» Exercise requirements: Restate all data exactly. No images.

» Collected material:
• • • •

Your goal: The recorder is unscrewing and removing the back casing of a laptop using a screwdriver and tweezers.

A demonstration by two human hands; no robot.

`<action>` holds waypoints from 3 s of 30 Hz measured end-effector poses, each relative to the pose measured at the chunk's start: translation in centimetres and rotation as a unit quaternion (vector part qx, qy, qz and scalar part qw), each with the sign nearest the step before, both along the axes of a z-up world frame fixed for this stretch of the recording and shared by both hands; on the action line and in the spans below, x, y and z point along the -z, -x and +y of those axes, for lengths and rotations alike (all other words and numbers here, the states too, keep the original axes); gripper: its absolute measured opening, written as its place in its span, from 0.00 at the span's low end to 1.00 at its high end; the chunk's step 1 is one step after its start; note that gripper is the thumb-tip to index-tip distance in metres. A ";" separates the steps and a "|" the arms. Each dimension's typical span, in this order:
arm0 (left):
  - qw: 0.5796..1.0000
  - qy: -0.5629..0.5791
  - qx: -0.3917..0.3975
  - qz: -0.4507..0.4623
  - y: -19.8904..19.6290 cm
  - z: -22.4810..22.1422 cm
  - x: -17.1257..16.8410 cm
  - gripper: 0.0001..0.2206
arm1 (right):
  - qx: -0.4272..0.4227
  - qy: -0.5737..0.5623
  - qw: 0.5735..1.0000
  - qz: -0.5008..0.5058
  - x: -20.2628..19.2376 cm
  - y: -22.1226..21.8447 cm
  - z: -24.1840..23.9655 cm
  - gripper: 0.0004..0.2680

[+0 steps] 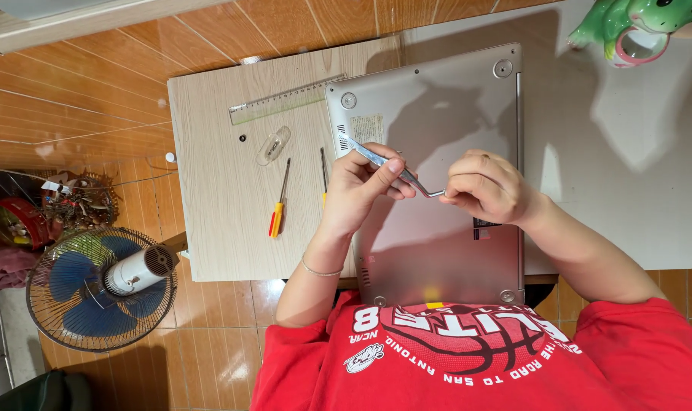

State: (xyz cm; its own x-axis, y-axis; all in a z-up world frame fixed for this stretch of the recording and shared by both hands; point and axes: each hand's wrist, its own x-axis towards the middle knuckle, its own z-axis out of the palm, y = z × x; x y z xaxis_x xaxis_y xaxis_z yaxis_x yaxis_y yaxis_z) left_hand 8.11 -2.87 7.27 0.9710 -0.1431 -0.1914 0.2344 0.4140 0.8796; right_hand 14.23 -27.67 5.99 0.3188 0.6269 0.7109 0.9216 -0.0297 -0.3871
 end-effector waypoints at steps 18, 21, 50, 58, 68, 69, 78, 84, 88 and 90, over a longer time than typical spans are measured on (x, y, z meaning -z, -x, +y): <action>1.000 0.021 -0.020 -0.003 0.8 0.6 2.0 0.08 | 0.010 -0.034 0.992 0.117 -0.8 0.6 1.6 0.09; 0.999 0.017 -0.033 -0.002 0.9 0.7 1.9 0.08 | 0.015 -0.023 0.993 0.112 -0.5 0.6 1.6 0.08; 0.700 -0.628 -0.307 -0.143 0.5 16.5 4.5 0.06 | 0.260 -0.287 0.834 0.393 16.4 -8.8 -9.3 0.11; 0.593 -0.734 -0.102 -0.316 5.9 12.8 5.8 0.12 | 0.203 -0.234 0.829 0.466 14.9 -7.5 -8.4 0.20; 0.576 -0.756 -0.025 -0.309 6.9 11.6 4.0 0.15 | 0.101 -0.162 0.753 0.630 10.5 -6.0 -7.9 0.23; 0.577 -0.755 -0.026 -0.311 7.5 11.0 4.5 0.15 | 0.102 -0.162 0.754 0.629 11.0 -5.9 -8.1 0.23; 0.716 -0.687 -0.049 -0.115 8.3 5.3 5.4 0.21 | 0.108 -0.178 0.724 0.658 11.5 -5.6 -9.5 0.18; 0.751 -0.649 -0.069 -0.098 7.8 5.6 5.8 0.22 | 0.071 -0.184 0.727 0.657 13.0 -5.0 -11.6 0.17; 0.839 -0.539 -0.075 -0.019 6.7 8.1 3.8 0.22 | 0.091 -0.162 0.720 0.669 9.2 -5.6 -10.3 0.25; 0.856 -0.511 -0.083 0.013 5.9 9.1 2.4 0.21 | 0.090 -0.162 0.737 0.650 7.7 -6.5 -9.6 0.30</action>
State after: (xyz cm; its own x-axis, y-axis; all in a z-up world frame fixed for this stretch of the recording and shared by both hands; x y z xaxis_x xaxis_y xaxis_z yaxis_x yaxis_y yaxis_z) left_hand 2.25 6.20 4.90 0.9554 0.2513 -0.1552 0.2711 -0.5378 0.7983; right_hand 20.77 -37.29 -1.73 0.9197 0.3559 -0.1658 -0.2418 0.1809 -0.9533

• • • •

» Task response:
Your goal: The recorder is unscrewing and removing the back casing of a laptop using a screwdriver and tweezers.

A demonstration by two human hands; no robot.

`<action>` holds waypoints from 3 s of 30 Hz measured end-effector poses, each relative to the pose measured at the chunk's start: translation in centimetres and rotation as a unit quaternion (vector part qx, qy, qz and scalar part qw), each with the sign nearest the step before, both along the axes of a z-up world frame fixed for this stretch of the recording and shared by both hands; on the action line and in the spans below, x, y and z point along the -z, -x and +y of those axes, for lengths and rotations alike (all other words and numbers here, the states too, keep the original axes); gripper: its absolute measured opening, written as its place in its span, from 0.00 at the span's low end to 1.00 at its high end; the chunk's step 1 is one step after its start; note that gripper is the thumb-tip to index-tip distance in metres. A ";" separates the steps and a "|" the arms. Each dimension's typical span, in this order:
arm0 (left):
  - qw: 0.5796..1.0000
  - qy: -0.5629..0.5791
  - qx: -0.3917..0.3975
  - qz: -0.4507..0.4623
  - y: -19.8904..19.6290 cm
  - z: -22.4810..22.1422 cm
  - x: -17.1257..16.8410 cm
  - gripper: 0.0001..0.2206
arm1 (right):
  - qx: -0.4272..0.4227
  - qy: -0.5737..0.5623
  - qw: 0.5735..1.0000
  - qz: -0.5008..0.5058
  - x: -20.2628..19.2376 cm
  - y: -22.1226..21.8447 cm
  - z: -24.1840..23.9655 cm
  - gripper: 0.0004..0.2680

[+0 steps] 

State: (xyz cm; its own x-axis, y-axis; all in a z-up world frame fixed for this stretch of the recording and shared by both hands; point and axes: each hand's wrist, its own x-axis towards the middle knuckle, its own z-axis out of the palm, y = z × x; x y z xaxis_x xaxis_y xaxis_z yaxis_x yaxis_y yaxis_z) left_hand 8.11 -2.87 7.27 0.9710 -0.1431 -0.1914 0.2344 0.4140 0.8796; right_hand 14.23 -27.67 5.99 0.3188 0.6269 0.7109 0.9216 -0.0297 -0.3871
 end-effector waypoints at steps 18, 21, 50, 58, 68, 69, 78, 84, 88 and 90, over a longer time than typical spans are measured on (x, y, z meaning -z, -x, +y): <action>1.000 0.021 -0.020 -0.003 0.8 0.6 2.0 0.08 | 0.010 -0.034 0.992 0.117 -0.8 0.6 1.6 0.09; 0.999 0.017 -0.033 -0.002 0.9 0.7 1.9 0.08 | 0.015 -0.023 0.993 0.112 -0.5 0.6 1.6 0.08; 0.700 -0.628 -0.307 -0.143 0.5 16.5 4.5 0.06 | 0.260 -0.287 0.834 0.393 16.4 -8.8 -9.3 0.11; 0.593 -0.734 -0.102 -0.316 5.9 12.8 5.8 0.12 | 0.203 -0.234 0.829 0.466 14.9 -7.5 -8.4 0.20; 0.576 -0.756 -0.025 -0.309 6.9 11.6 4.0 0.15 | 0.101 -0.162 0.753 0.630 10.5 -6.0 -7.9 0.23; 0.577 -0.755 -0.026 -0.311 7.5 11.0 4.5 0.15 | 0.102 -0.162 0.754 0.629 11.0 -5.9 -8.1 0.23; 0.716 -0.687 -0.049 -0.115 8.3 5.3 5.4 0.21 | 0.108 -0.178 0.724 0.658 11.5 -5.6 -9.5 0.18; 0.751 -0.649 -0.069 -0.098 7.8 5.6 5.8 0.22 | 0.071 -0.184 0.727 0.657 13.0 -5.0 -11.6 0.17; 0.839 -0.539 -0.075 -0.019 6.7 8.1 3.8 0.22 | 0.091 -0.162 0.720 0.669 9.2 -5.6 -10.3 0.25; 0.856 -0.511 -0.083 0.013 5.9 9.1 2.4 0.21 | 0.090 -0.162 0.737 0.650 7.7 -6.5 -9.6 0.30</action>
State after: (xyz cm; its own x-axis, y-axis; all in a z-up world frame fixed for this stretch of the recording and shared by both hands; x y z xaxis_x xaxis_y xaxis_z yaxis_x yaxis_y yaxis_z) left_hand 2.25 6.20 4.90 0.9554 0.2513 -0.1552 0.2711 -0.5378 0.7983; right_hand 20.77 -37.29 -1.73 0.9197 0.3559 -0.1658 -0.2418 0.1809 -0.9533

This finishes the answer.